**Task to carry out:** Each line below should be repeated exactly, but no picture should be carried over.

=== Begin Enclosure ===

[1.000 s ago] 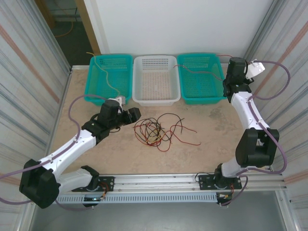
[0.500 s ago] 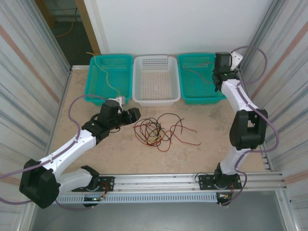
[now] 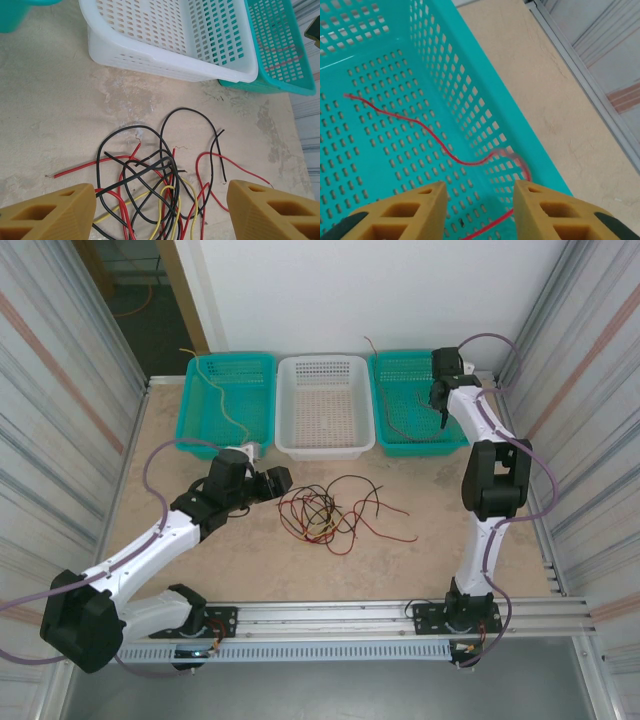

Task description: Untangle the cables

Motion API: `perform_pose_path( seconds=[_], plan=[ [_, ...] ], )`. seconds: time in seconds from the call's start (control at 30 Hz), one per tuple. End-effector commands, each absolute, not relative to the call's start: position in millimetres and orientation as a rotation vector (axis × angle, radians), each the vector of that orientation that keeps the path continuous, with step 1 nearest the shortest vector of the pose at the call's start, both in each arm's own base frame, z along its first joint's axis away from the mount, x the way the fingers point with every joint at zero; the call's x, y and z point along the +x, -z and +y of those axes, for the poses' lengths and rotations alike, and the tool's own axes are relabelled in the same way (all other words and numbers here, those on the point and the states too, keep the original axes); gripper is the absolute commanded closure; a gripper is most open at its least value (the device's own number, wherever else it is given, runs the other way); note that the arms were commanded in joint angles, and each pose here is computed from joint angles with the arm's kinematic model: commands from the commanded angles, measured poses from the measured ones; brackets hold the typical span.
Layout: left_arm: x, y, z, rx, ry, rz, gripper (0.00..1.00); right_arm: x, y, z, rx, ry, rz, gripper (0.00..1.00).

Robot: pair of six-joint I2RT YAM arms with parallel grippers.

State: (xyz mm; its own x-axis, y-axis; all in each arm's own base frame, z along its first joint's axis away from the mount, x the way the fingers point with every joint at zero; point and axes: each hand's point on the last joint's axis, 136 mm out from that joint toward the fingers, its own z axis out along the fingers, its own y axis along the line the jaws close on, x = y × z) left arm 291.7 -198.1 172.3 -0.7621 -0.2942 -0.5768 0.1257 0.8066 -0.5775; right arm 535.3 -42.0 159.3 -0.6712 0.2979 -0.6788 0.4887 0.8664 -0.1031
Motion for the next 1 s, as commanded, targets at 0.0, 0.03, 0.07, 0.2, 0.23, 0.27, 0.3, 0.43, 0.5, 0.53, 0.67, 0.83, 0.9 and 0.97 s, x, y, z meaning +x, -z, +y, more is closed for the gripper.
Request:
perform_pose_path(
  seconds=[0.0, 0.03, 0.07, 0.2, 0.23, 0.27, 0.3, 0.43, 0.5, 0.53, 0.67, 0.83, 0.9, 0.97],
  plan=[
    [295.6, -180.1, -197.4, -0.093, 0.787, 2.294, 0.28, 531.4, -204.0, -35.3, 0.565, 0.271, 2.295, 0.55],
    [296.2, -180.6, -197.2, -0.093, 0.783, 2.294, 0.27, 531.5, -212.2, -34.0, 0.557, 0.262, 2.286, 0.53],
    [296.7, -181.5, -197.1, -0.093, 0.782, 2.292, 0.27, 528.6, -215.3, -33.4, 0.550, 0.262, 2.291, 0.51],
    [297.7, -183.4, -195.9, -0.090, 0.769, 2.289, 0.26, 522.2, -255.0, -31.5, 0.541, 0.246, 2.234, 0.40],
    [297.7, -183.8, -196.3, -0.079, 0.767, 2.292, 0.26, 517.8, -263.7, -29.9, 0.538, 0.233, 2.221, 0.39],
    [297.5, -183.8, -197.5, -0.062, 0.765, 2.296, 0.26, 513.0, -272.1, -24.5, 0.525, 0.203, 2.213, 0.38],
    [296.9, -183.9, -199.1, -0.039, 0.765, 2.301, 0.27, 508.4, -279.6, -17.5, 0.507, 0.160, 2.209, 0.37],
    [293.2, -182.9, -211.2, 0.086, 0.789, 2.334, 0.35, 476.7, -297.7, 37.1, 0.349, -0.130, 2.210, 0.36],
    [293.1, -176.9, -212.8, 0.123, 0.771, 2.360, 0.39, 455.6, -294.5, 69.1, 0.262, -0.303, 2.210, 0.36],
    [293.4, -172.1, -212.1, 0.139, 0.750, 2.377, 0.41, 442.8, -290.3, 84.5, 0.224, -0.379, 2.209, 0.36],
    [293.9, -157.3, -210.2, 0.157, 0.706, 2.428, 0.46, 389.8, -256.5, 134.6, 0.090, -0.543, 2.271, 0.36],
    [291.9, -154.9, -221.3, 0.181, 0.772, 2.447, 0.47, 326.7, -174.6, 166.0, 0.081, -0.579, 2.505, 0.45],
    [293.0, -154.0, -222.5, 0.182, 0.768, 2.449, 0.47, 308.4, -142.5, 165.2, 0.127, -0.577, 2.590, 0.46],
    [294.0, -153.6, -223.5, 0.183, 0.768, 2.454, 0.47, 295.0, -116.9, 156.9, 0.170, -0.535, 2.661, 0.47]
  ],
)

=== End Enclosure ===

**Solution to the problem:**
[1.000 s ago] 
[0.500 s ago] 
[now] 

Task description: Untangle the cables

Motion API: `perform_pose_path( seconds=[_], plan=[ [_, ...] ], )`. seconds: time in seconds from the call's start (control at 30 Hz), one per tuple. End-effector commands, each absolute, not relative to the call's start: position in millimetres and orientation as a rotation vector (axis × angle, radians), each the vector of that orientation that keeps the path continuous, with step 1 nearest the shortest vector of the pose at the call's start, both in each arm's own base frame, z along its first joint's axis away from the mount, x the way the fingers point with every joint at zero; the call's x, y and z point along the +x, -z and +y of those axes, for the poses' lengths and rotations alike, and the tool's own axes are relabelled in the same way (all other words and numbers here, those on the point and the states too, keep the original axes); gripper is the absolute commanded closure; a gripper is most open at its least value (the device's own number, wherever else it is given, runs the other way); note that the arms were commanded in joint angles, and each pose here is computed from joint angles with the arm's kinematic model: commands from the commanded angles, measured poses from the measured ones; brackets hold the typical span.
Layout: left_arm: x, y, z, rx, ry, rz, gripper (0.00..1.00); right_arm: x, y, z, rx, ry, rz, gripper (0.00..1.00).

Robot: pair of six-joint I2RT YAM arms with parallel grippers.

State: (xyz mm; its own x-axis, y-axis; all in each arm's own base frame, z along its first joint's axis away from the mount, x the way the fingers point with every joint at zero; point and axes: each hand's point on the last joint's axis, 136 mm out from that joint toward the fingers, its own z axis out along the fingers, its own y axis along the line the jaws close on, x = y × z) left arm 291.7 -198.1 172.3 -0.7621 -0.2942 -0.5768 0.1257 0.8066 -0.5775; right arm 535.3 -42.0 159.3 -0.6712 0.2979 -0.6788 0.4887 0.8664 -0.1031
Motion for the next 1 s, as commanded, targets at 0.0, 0.03, 0.07, 0.2, 0.23, 0.27, 0.3, 0.43, 0.5, 0.53, 0.67, 0.83, 0.9 and 0.97 s, x, y, z meaning +x, -z, +y, more is closed for the gripper.
Request:
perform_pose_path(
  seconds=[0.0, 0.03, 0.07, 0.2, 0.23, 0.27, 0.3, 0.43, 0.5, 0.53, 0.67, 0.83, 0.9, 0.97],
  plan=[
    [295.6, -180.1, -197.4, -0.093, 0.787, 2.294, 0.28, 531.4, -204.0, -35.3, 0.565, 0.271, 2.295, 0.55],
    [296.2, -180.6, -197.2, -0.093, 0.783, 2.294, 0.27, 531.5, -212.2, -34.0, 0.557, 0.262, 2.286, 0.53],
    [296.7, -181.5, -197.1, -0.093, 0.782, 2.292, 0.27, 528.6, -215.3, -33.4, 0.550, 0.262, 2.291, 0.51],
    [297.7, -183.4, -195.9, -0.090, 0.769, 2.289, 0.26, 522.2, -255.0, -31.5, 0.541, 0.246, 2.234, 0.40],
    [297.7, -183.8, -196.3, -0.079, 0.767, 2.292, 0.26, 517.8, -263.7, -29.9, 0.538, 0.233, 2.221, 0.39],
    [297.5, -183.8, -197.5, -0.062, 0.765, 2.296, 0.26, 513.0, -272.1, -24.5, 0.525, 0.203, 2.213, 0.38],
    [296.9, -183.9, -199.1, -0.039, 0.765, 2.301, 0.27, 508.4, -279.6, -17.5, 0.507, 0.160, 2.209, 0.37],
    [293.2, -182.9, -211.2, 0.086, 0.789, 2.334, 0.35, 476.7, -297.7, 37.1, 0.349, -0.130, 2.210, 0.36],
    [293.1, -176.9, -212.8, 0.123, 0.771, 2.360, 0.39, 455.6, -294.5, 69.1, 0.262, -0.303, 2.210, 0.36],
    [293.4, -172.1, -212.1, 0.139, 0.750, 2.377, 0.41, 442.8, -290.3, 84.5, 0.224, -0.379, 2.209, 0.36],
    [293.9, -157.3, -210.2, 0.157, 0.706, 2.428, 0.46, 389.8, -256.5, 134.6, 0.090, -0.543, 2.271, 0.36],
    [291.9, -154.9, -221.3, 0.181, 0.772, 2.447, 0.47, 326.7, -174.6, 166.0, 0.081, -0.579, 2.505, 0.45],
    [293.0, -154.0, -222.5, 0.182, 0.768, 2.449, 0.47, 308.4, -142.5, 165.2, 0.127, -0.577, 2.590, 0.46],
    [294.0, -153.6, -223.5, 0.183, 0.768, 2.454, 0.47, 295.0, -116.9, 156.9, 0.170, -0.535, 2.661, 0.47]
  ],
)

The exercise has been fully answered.